Anything short of that is not a serious effort.

STEPHANOPOULOS: Respond.

LT. COL. DOUG OLLIVANT, NATIONAL SECURITY FELLOW, NEW AMERICA FOUNDATION: The response is we need to get to give the Iraqis time to show us if they can or cannot do this. As John knows, T.E. Lawrence once said it's much better to have the Arabs do it acceptably than to have the British, or in this case the Americans do it perfectly.

So, we need to give them time so that we can implement this strategy.

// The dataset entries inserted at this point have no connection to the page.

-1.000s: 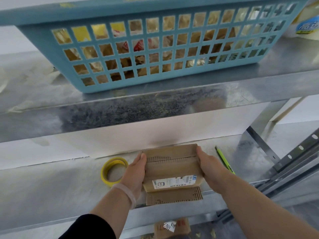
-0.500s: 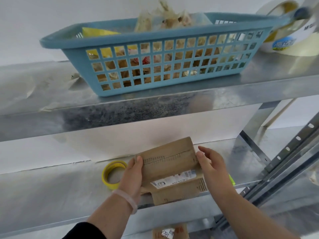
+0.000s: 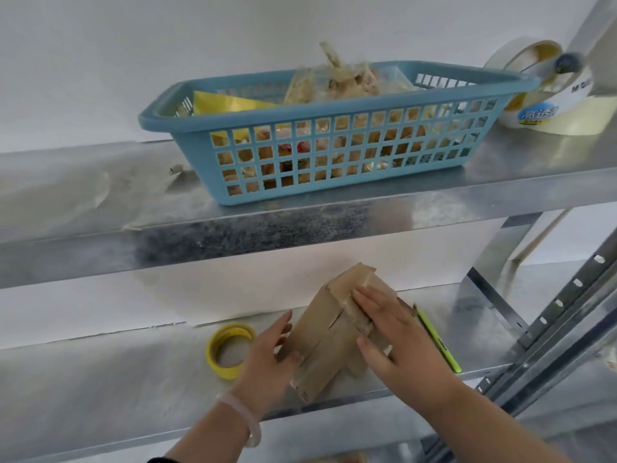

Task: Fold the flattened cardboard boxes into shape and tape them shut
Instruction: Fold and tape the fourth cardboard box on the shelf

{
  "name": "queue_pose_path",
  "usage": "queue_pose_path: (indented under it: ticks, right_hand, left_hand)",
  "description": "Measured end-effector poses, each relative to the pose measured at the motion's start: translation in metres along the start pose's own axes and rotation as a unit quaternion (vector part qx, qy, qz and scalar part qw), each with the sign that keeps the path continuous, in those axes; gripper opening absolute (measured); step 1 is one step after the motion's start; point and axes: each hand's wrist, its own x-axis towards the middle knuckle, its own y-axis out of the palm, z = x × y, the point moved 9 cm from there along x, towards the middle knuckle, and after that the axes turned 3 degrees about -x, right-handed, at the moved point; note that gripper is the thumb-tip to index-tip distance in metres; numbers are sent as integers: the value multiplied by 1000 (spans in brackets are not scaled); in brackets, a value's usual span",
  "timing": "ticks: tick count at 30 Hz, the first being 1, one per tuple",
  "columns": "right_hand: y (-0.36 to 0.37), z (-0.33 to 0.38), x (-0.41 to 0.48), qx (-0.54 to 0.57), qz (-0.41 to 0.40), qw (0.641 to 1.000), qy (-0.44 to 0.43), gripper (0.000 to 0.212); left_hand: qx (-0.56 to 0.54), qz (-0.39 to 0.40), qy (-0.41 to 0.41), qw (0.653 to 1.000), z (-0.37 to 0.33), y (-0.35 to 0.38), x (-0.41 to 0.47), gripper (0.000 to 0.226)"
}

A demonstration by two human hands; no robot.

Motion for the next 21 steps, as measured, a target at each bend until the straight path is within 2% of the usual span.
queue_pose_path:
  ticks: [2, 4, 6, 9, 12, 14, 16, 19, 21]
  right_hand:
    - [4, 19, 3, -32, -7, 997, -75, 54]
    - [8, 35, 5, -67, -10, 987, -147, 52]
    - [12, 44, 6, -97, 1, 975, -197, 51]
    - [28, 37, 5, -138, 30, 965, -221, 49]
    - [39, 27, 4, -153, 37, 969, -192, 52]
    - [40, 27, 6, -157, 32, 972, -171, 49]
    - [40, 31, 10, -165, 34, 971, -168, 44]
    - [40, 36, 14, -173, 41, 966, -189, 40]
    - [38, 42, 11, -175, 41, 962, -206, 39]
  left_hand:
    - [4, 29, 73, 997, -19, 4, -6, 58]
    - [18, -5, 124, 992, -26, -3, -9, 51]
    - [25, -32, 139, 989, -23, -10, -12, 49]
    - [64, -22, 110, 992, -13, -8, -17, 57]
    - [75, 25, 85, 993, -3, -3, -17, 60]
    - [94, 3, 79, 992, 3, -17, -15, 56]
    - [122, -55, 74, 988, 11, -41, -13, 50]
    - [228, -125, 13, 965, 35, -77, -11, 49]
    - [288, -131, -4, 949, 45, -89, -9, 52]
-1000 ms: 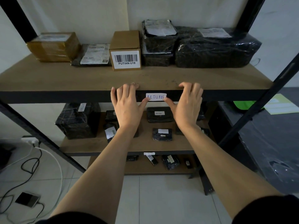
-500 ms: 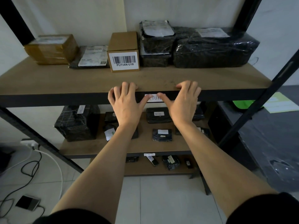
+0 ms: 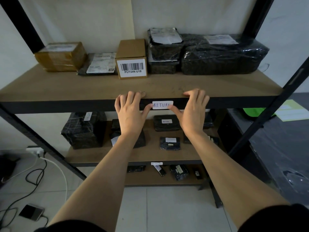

You know, the administration hasn't really laid out what the military piece of the strategy is. But looking at it, it appears we’re training, equipping, providing intelligence to and providing air power support for, all the Iraqi forces that are fighting against ISIS, but the army, the prop (ph) of the mobilization units, the Shia militias, the Kurdish Peshmerga, and hopefully the Sunni tribes. If we can support all these units to push ISIS out of Iraq, that is a much better outcome for the long-term politics of Iraq.

And I think that’s what we need to be thinking about, is what does Iraq look after ISIL is pushed out? It would be the worst of all fates if we -- the United States army could go back it and eliminate ISIL. I mean, that’s clear. The United States army remains the gold standard for military combat. But what does that do to Iraqi politics? We’ve heard Bata (ph) Brigade essentially say they would see even these advisors as a reinvasion of Iraq and that’s not acceptable to them.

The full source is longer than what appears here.